If your vision is your definition of success, how will you measure your progress?

And these are just the environmental factors. Consider, too, the complexities of social impact!

How well do you respect and nurture the communities where you work—and where your employees live? How much of your profit stays local to your operations, developing the local economy and supporting local families? Do your suppliers meet the same standards of care for employees, customers and other stakeholders?

Success isn’t simple. So measure what matters.

There’s an old saying in business: ‘What gets measured gets done.’ By extension, if there’s something important you’re not measuring, then it may not get done. But you can’t measure everything!

Start by using materiality analysis to understand what’s important for your organization to measure. Materiality derives from accounting and financial management: a ‘material’ amount of money is a ‘significant’ amount of money—one that should be accounted for in your reports and statements. 

Learn more about materiality analysis in our CSR Guide, Corporate Social Returns.

The concept has been applied in practices of corporate social responsibility, not with respect to money, but vis-à-vis significant social and environmental issues. These are the issues that materially affect stakeholders’ decisions about your organization.

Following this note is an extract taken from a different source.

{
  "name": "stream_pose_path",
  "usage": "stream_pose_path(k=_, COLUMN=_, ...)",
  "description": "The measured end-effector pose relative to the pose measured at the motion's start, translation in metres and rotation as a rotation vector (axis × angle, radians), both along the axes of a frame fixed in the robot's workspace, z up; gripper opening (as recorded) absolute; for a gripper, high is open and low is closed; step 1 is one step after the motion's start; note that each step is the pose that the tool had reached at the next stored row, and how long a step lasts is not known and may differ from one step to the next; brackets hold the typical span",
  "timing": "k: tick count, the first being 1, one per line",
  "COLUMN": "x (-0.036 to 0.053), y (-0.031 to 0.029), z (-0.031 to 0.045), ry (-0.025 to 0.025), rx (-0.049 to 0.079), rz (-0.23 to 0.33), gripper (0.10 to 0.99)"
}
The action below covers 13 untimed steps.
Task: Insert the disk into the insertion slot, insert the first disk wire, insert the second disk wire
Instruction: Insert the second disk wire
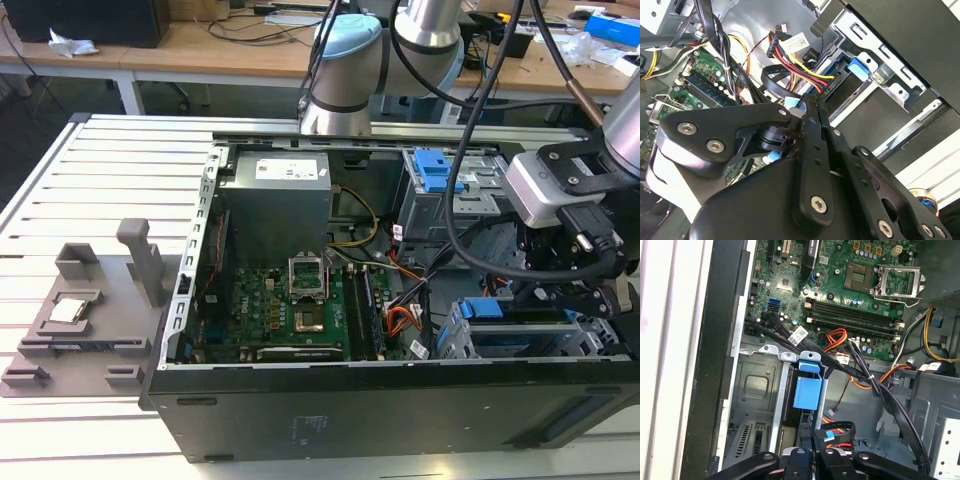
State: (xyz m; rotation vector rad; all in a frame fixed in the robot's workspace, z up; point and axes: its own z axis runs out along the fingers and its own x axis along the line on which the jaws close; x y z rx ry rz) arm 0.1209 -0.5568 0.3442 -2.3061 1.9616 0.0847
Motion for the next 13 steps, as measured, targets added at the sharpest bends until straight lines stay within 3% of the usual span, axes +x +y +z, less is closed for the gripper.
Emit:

Consider which issues are likely to have a material impact on your business, your operations your brand, etc. Then consider which of those are likely to be important considerations of your stakeholders—not just your shareholders, but all those that rely on your organization, be they employees, customers, suppliers, etc. Finally, assess which of the important, influential issues you’ve outlined are actually within your own control. Those over which you have a high degree of control are probably ones on which you’ll want to act sooner than later. Those over which you have less control are still worthy of measurement, but you may not be able to do much about them without finding the capacity and resources to engage other, more influential partners.

Another increasingly popular and important starting point is the B Impact Assessment (BIA), the rubric used to qualify and certify B Corporations. There are now well over 2,000 certified B Corps around the world (Junxion is one of them), but over 60,000 businesses have completed the BIA.

Use the BIA to assess your company’s performance relative to B Corps’ rigorous standards of social and environmental performance, accountability, and transparency. For support, reach out to one of the B Corp Ambassadors or B Leaders on Junxion’s team. 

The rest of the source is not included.